Directions for this task: From the line containing "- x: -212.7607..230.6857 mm" to the last line of the listing, both included, copy every line exactly and drop the pictures.

Input data:
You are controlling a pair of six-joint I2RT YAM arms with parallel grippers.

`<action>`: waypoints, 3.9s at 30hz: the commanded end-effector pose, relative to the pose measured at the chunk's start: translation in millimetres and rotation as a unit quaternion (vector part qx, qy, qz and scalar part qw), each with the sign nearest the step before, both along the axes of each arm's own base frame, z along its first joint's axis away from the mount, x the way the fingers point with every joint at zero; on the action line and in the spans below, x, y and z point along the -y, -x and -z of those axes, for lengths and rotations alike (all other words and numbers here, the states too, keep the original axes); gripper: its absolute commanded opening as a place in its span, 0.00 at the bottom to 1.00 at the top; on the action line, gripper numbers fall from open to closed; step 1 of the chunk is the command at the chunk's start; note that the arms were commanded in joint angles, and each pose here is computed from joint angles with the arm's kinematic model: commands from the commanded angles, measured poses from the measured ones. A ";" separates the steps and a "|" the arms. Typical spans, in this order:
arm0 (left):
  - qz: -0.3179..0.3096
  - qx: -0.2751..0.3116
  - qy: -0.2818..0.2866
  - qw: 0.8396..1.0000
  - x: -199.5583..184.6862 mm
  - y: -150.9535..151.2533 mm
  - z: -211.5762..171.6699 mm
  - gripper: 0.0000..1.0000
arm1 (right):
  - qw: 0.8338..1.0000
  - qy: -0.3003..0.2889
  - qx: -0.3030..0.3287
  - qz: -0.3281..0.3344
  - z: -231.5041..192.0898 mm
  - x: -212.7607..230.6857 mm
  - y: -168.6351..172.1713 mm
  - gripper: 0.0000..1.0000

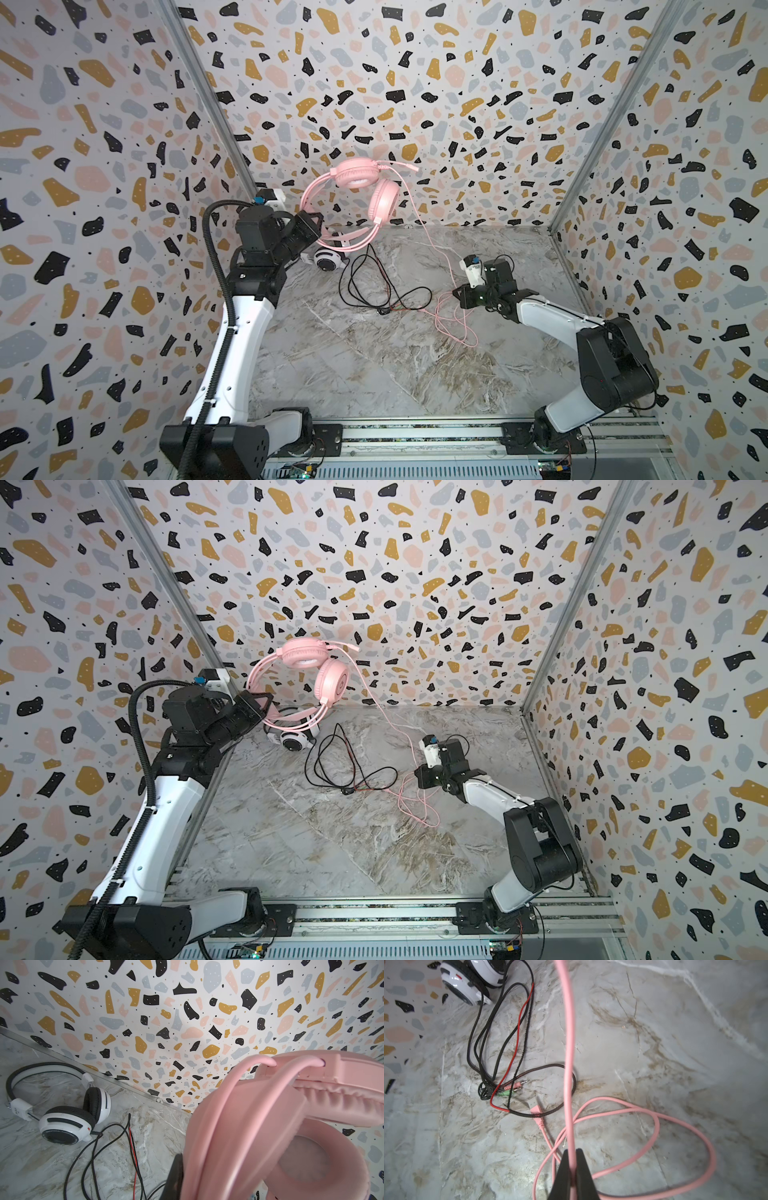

Answer box:
  - x: -212.7607..230.6857 mm
  - y: -168.6351..172.1713 mm
  - gripper: 0.0000..1.0000

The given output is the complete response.